For all this hectic lobbying and slush, tobacco has lost a little of its pulling power in Britain and America since its peak in 1973. It has responded with relish by concentrating more and more on selling its poison in places where a few years ago cigarette-smoking was almost unheard of. In the so-called Third World, the companies have gone from strength to strength. There, they have had no awkward health lobbies or elected parliaments or warnings on packets. In dictatorships like the Dominican Republic in the late 1960s there was only one man to bribe and flatter. In vast and poverty-stricken countries like Brazil, any advertising is welcome and unrestricted, however much it beckons multitudes of children to an early and ugly death.
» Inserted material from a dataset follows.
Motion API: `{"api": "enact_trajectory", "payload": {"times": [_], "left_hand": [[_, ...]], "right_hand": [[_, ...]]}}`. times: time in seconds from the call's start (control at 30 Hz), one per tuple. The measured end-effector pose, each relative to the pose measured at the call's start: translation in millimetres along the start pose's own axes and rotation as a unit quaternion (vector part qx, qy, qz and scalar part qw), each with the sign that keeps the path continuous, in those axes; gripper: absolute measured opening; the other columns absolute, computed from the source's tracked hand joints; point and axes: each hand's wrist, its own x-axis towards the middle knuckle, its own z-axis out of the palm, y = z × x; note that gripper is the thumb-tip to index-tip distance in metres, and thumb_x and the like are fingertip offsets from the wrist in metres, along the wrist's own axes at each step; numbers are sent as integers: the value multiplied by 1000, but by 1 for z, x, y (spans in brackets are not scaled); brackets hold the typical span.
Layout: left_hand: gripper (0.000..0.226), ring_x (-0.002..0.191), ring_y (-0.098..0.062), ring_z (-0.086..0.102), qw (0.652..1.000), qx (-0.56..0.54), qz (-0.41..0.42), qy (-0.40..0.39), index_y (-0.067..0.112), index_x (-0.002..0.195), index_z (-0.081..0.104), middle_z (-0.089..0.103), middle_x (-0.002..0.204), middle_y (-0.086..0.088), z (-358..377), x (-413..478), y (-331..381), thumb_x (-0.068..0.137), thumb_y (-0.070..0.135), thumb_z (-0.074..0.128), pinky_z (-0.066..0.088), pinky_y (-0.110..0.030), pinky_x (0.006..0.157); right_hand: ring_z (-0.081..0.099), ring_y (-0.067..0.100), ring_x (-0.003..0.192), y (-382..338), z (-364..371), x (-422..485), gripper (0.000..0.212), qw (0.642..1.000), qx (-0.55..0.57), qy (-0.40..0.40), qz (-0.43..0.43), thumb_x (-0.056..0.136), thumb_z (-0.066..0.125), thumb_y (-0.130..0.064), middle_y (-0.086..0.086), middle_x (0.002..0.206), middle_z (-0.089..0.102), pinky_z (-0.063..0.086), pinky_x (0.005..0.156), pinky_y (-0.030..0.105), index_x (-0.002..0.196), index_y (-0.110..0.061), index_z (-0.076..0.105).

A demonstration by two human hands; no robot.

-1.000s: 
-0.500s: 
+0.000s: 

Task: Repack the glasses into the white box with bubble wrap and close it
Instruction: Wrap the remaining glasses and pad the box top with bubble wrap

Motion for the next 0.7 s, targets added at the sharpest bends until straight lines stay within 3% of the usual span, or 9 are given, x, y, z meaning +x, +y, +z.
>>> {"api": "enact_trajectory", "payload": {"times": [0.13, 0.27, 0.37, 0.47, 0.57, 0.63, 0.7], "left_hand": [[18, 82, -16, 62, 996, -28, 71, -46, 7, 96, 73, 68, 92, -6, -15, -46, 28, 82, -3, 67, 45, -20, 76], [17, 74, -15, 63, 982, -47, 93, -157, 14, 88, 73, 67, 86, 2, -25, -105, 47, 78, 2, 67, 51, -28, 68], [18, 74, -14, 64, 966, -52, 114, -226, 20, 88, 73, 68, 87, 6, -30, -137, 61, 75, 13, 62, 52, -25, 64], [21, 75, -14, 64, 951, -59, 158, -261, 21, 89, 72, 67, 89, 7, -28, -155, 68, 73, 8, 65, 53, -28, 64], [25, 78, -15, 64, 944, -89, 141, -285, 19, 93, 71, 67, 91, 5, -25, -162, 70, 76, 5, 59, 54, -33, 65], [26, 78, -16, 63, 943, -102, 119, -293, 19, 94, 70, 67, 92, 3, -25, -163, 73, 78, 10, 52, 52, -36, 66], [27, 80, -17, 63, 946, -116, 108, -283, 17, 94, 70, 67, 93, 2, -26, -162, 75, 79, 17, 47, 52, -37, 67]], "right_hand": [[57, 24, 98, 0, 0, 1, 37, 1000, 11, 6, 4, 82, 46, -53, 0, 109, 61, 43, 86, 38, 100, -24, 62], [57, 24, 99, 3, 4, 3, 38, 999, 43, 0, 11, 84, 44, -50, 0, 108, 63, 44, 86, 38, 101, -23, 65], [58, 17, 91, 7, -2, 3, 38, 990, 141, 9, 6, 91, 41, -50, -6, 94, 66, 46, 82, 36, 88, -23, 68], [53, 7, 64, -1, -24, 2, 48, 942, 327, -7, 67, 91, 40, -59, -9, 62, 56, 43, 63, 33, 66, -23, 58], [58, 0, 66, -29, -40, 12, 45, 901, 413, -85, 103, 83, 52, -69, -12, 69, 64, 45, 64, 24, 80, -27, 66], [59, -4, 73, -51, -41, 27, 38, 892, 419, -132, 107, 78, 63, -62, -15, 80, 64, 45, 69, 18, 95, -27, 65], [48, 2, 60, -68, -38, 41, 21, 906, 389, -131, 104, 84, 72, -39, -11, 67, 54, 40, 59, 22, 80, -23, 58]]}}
All of this has been carried out with a tremendous flourish of morality. In North Carolina, for instance, the freedom to peddle the most dangerous drug of all is heralded as God-given, and the defence of tobacco is sustained with Bible-thumping crusades. The Moral Majority which swept Ronald Reagan to power was financed and enthused by tobacco. Like the Scottish doctors Jardine and Matheson who brought Christianity to the heathen and opium to the Chinese, or like the God-fearing English slave-drivers who sang hymns as they tossed the dying slaves into the sea, the tobacco companies have defended the spread of lung cancer throughout the world, not just as a basic freedom, but as part of the onward march of white Christian civilisation.
There are too few journalists with the guts or the passion to stick around for long in the vast, uncharted areas of irresponsible power. Peter Taylor is one of them. He has written a courageous and expert book. I was worried to discover a few mistakes in areas familiar to me: Taylor writes that Labour never had a majority after 1974, which they did, and he invents a General Election in 1976. He says that the breathalyser was unpopular electorally, which I doubt very much, and ascribes two by-elections lost by Labour in 1967 partly to the tobacco issue, which is nonsense. I suspect, from these errors, that he may overstate his case on the political impact of tobacco, and some of the chapter on Ronald Reagan is clearly guilty of that. But this is a very good book indeed, and everyone interested in the way power works in capitalist (not pluralist) society should read it.